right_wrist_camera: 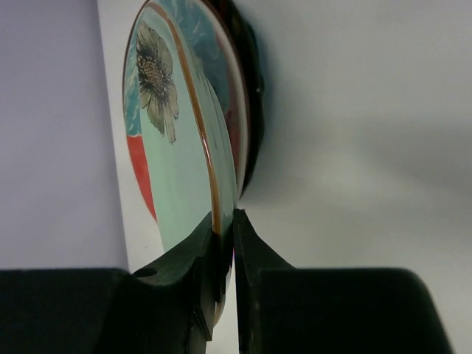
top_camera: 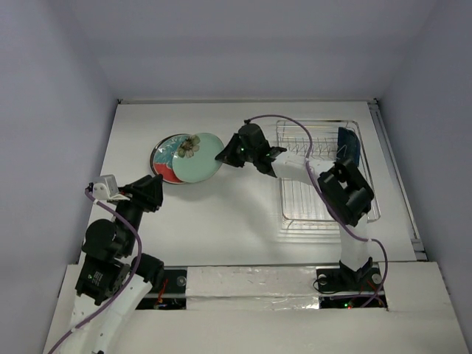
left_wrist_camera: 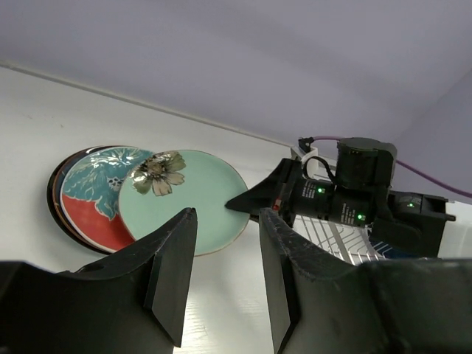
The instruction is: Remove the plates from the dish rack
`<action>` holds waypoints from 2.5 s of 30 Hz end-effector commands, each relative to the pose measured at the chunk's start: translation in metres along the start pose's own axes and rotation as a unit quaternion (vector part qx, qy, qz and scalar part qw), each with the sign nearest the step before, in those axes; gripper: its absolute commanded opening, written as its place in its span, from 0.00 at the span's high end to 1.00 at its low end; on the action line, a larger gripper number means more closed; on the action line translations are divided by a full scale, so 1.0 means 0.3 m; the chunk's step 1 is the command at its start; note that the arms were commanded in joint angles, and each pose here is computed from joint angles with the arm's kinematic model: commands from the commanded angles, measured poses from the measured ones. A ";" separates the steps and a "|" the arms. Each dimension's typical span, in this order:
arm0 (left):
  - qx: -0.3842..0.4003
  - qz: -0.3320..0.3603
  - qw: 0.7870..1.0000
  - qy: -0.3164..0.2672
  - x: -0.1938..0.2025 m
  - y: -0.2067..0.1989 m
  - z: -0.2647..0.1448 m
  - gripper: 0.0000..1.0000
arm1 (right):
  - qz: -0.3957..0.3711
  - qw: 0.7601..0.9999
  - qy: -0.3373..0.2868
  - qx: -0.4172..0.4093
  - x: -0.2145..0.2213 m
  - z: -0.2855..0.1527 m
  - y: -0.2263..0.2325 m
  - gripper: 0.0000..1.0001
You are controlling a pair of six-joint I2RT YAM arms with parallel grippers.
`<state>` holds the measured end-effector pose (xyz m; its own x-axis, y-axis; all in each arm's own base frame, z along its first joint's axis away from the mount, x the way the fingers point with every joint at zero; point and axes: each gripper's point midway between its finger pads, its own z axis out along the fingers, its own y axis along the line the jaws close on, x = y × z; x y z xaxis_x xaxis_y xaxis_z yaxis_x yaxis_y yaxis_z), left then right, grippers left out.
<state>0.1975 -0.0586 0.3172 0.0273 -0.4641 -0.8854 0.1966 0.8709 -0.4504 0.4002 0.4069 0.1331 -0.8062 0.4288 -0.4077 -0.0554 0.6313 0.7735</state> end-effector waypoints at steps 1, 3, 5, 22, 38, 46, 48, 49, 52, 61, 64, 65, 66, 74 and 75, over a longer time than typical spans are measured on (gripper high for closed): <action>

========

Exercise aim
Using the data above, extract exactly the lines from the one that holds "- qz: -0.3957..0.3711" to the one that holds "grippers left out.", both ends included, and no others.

Your response
  - qz: -0.3957..0.3711
  - qw: 0.7601..0.9999
  - qy: -0.3373..0.2868
  - qx: -0.4172..0.4093
  - x: -0.2145..0.2213 m
  - z: -0.2855..0.1527 m
  - y: -0.2263..0.2325 m
  - gripper: 0.0000..1.0001
You are controlling a pair of six-joint I2RT YAM arms with parallel grippers.
`<state>` holds the measured end-effector pose (xyz m; its own x-axis, y-axis; all in each arm's own base frame, z along its first joint's axis away from the mount, x the way the fingers point with every joint at zero; point and axes: each gripper's point midway between its finger pads, its own z axis out along the fingers, its own y axis along the line the jaws close on, x = y × z; x y z xaxis_x xaxis_y xaxis_z yaxis_x yaxis_y yaxis_z), left then right, grippers left out.

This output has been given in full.